In the listing below, pick out lines with "gripper".

####

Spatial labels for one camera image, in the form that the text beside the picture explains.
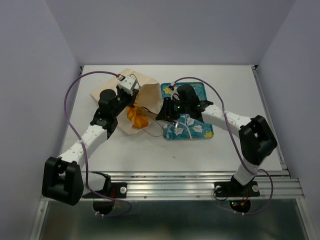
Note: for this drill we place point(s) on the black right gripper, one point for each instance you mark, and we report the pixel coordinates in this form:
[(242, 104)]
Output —
[(166, 112)]

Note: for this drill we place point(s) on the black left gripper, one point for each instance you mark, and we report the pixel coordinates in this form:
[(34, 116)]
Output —
[(131, 97)]

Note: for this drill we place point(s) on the metal tongs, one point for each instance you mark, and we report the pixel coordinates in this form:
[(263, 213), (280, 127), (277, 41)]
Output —
[(147, 113)]

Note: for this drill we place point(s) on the beige paper bag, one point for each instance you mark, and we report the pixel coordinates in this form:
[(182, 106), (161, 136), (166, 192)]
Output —
[(149, 96)]

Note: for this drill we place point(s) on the orange twisted fake bread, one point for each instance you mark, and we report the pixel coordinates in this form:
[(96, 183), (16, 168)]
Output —
[(138, 121)]

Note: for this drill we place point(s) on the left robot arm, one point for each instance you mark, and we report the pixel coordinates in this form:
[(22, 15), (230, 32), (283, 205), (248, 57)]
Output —
[(63, 180)]

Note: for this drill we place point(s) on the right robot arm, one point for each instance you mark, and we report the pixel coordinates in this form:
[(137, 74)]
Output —
[(257, 140)]

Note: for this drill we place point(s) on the teal floral tray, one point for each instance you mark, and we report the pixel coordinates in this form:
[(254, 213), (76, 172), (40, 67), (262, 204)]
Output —
[(187, 128)]

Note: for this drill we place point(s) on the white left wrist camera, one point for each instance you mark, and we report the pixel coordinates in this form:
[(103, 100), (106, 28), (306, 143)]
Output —
[(128, 84)]

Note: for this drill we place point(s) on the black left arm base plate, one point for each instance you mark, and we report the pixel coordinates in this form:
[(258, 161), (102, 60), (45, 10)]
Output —
[(102, 184)]

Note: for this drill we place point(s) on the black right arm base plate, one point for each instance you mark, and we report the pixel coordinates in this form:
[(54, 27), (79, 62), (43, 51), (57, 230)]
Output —
[(228, 189)]

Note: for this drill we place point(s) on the aluminium front frame rail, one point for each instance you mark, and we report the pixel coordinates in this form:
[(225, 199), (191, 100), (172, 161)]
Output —
[(199, 185)]

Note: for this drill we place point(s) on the aluminium table edge rail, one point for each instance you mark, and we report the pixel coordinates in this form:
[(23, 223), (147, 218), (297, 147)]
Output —
[(270, 121)]

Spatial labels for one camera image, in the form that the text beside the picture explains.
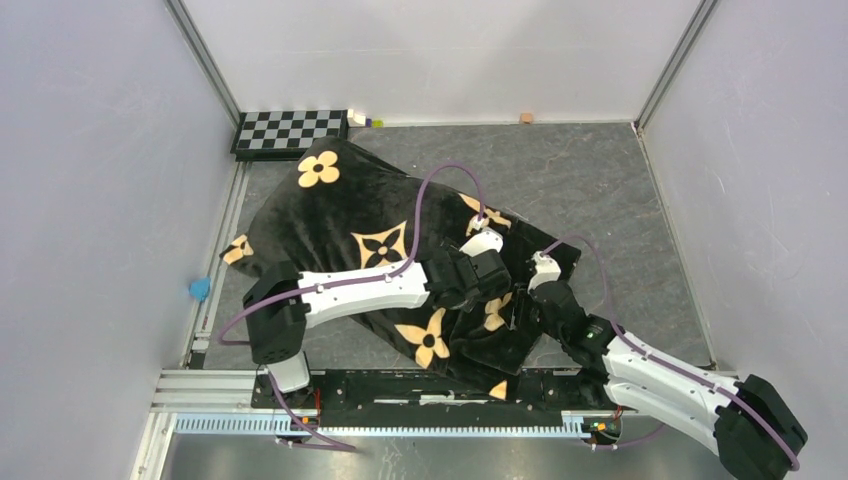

####

:: Finished task ::
Note: for this drill we place point(s) on the black right gripper, one point for each instance you mark, and we report the pixel coordinates in this form:
Note: for this drill we place point(s) on the black left gripper, one point for each instance you mark, and we report the pixel coordinates in this form:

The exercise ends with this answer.